The median total number of ED stroke assessments, admissions, TIA referrals, and discharges across the three HASU sites prior to the first UK COVID-19 death were 150, 114, 69, and 76 per week. The stable weekly trend in ED assessments and stroke admissions decreased by approximately 16% (and 21% for TIAs) between first UK hospital COVID-19 death (5th March) and the implementation of the Act-FAST campaign (6th April) where a modest 4% and 5% increase per week was observed. TIA referrals increased post Government intervention (23rd March), without fully returning to the numbers observed in January and February. Trends in discharges from stroke units appeared unaffected within the study period reported here.

Conclusion

Despite adjustment for environmental factors stroke activity was temporarily modified by the COVID-19 pandemic.

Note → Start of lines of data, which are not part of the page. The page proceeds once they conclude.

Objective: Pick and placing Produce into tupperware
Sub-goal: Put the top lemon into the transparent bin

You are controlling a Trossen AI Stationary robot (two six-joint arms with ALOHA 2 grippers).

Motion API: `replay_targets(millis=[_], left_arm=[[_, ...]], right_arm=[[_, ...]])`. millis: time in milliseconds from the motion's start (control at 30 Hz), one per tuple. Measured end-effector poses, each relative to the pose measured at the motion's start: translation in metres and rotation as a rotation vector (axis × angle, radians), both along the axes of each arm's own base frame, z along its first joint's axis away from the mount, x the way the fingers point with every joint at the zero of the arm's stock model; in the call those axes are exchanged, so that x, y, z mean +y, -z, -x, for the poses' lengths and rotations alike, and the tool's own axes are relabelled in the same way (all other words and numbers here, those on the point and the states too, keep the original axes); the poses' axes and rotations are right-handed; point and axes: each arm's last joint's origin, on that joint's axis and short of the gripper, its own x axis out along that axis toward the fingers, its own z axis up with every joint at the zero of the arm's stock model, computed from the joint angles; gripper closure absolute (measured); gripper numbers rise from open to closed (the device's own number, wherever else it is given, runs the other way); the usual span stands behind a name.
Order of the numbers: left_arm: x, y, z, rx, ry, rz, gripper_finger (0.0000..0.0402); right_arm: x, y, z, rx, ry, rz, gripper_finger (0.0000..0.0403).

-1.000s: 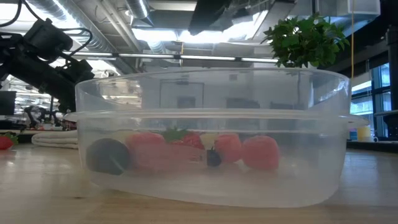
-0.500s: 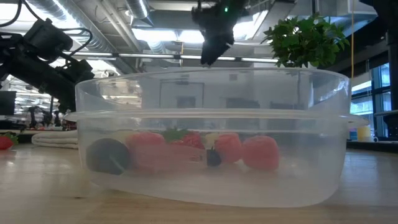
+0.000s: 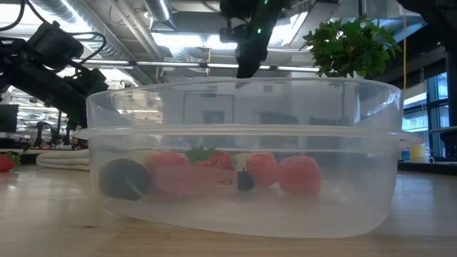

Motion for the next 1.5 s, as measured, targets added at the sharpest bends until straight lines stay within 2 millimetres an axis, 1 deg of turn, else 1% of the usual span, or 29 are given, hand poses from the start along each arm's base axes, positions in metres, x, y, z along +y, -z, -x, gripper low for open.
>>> replay_targets(millis=[67, 167, 300, 500, 733, 1133, 1367, 1500], left_arm=[[0.000, 0.000, 0.000, 0.000, 0.000, 0.000, 0.0151], [0.000, 0.000, 0.000, 0.000, 0.000, 0.000, 0.0151], [0.000, 0.000, 0.000, 0.000, 0.000, 0.000, 0.0151], [0.000, 0.000, 0.000, 0.001, 0.000, 0.001, 0.0151], [0.000, 0.000, 0.000, 0.001, 0.000, 0.000, 0.0151], [0.000, 0.000, 0.000, 0.016, 0.010, -0.016, 0.0151], [0.000, 0.000, 0.000, 0.016, 0.010, -0.017, 0.0151], [0.000, 0.000, 0.000, 0.015, 0.011, -0.017, 0.0151]], right_arm=[[-0.003, 0.012, -0.004, 0.031, -0.026, -0.031, 0.0041], [-0.010, 0.034, -0.013, 0.062, -0.087, -0.123, 0.0041], [-0.023, 0.067, -0.020, 0.141, -0.101, -0.139, 0.0041], [-0.045, 0.098, -0.023, 0.208, -0.086, -0.152, 0.0041], [-0.057, 0.118, -0.026, 0.240, -0.129, -0.144, 0.0040], [-0.072, 0.140, -0.028, 0.240, -0.128, -0.148, 0.0040], [-0.073, 0.164, -0.030, 0.268, -0.139, -0.214, 0.0041], [-0.074, 0.167, -0.030, 0.271, -0.137, -0.220, 0.0053]])
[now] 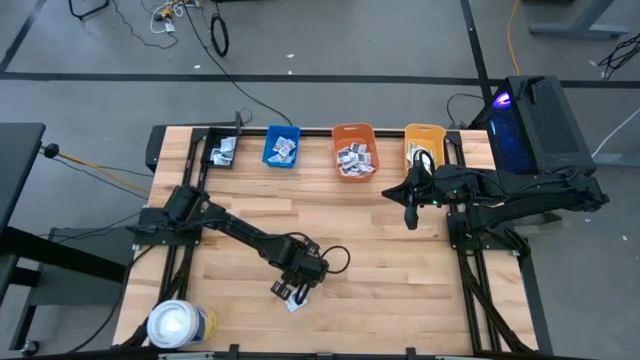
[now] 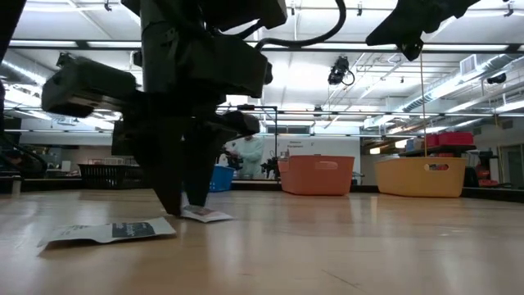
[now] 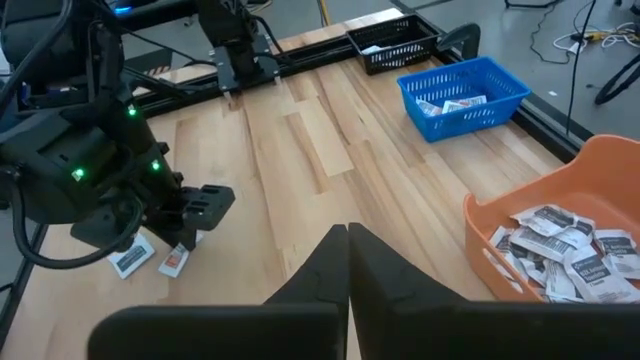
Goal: Pick & Place First Aid Supplies
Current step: Put the ointment pack into the blue bin
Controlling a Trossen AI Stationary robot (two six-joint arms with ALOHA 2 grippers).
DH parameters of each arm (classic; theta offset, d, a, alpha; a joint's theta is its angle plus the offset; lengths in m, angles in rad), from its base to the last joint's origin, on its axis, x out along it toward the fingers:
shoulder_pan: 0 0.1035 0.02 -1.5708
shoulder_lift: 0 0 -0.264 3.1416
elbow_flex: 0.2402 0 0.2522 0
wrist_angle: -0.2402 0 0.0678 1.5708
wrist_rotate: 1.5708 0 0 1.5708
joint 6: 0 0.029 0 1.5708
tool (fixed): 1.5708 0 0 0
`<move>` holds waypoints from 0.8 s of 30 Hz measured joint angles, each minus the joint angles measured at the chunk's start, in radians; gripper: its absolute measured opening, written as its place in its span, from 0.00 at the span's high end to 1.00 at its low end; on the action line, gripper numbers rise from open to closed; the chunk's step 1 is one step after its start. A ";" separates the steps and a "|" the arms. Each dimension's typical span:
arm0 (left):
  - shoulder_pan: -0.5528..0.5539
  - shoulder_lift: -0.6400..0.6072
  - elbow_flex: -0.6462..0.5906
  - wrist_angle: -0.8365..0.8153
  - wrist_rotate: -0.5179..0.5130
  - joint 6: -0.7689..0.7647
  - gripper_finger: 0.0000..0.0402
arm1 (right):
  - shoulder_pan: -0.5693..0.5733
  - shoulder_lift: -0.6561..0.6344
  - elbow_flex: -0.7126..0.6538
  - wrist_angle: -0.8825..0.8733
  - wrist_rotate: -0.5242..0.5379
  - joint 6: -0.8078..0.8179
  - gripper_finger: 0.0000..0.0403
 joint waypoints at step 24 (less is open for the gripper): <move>0.120 -0.009 0.073 -0.249 -0.028 0.045 0.72 | 0.000 0.000 0.000 0.005 0.000 -0.003 0.99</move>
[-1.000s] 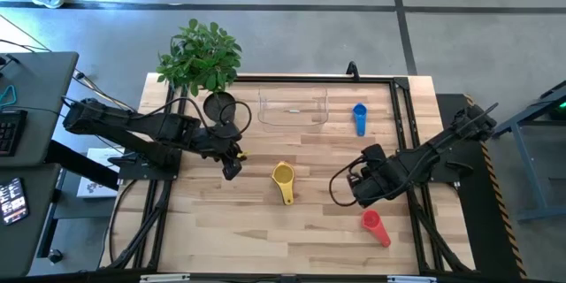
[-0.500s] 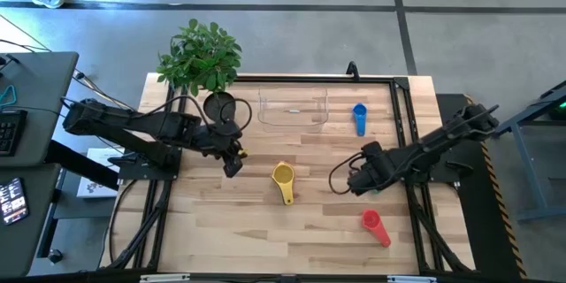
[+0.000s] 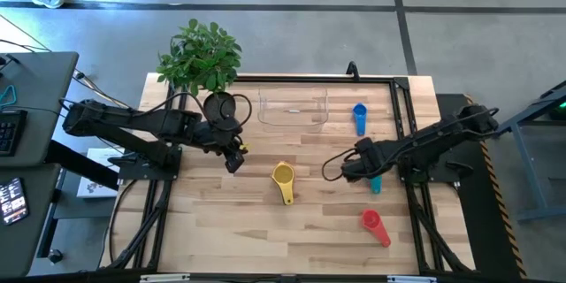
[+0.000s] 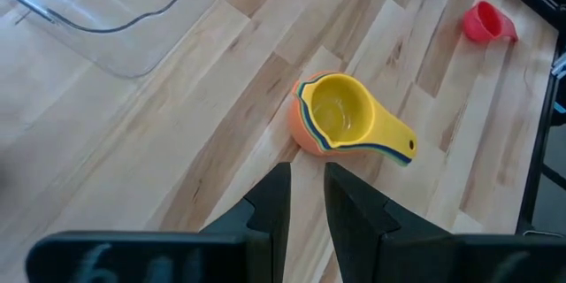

Underlying motivations within the population are still not clear. This raises concerns that patients may have avoided urgent health care risking poorer short and long-term health outcomes.

Key Words: COVID-19, Stroke activity, TIA, Interrupted time-series


What this study adds

  • -

    This study provides a unique insight into how population level events during the COVID-19 pandemic potentially influenced stroke activity in three specialist Hyperacute Stroke Units serving approximately 3.3 million people across Greater Manchester and Eastern Cheshire.

  • -

    We investigated three key population level events; the first recorded UK hospital death from COVID-19, a government proposed intervention (often referred to as lockdown) restricting the spread of the pandemic, and the UK media campaign highlighting the Face Arm Speech Time (FAST) test and stroke awareness.

  • -

    During the month between the first UK hospital death from COVID-19 (5th March) and the UK Act-FAST media coverage, we found a reduction in acute stroke activity before a gradual return towards trends observed prior. This included assessments for suspected stroke, stroke service admissions and transient ischaemic attack referrals.

  • -

    Although the motivations behind this change are not fully clear, our findings indicate that environmental factors such as traffic related air pollution appeared to have a limited association with the reduction in stroke activity. This raises concerns patients may have avoided health care and in turn the short and longer-term impact on patients' health outcomes.

Introduction

The emergence of the global COVID-19 pandemic, caused by the severe acute respiratory syndrome coronavirus-2 (SARS-CoV-2), has led to an international public health crisis prompting numerous countries to initiate government intervention (“lockdown”) aimed at containing further spread.1 , 2 Many healthcare systems have been under pressure to meet the demands placed on them by increased hospitalisation and resource utilisation resulting from patients presenting acutely with SARS-CoV-2 infection, and the impact of the pandemic on provision and accessibility of emergency care for other potentially life-threatening conditions is unclear.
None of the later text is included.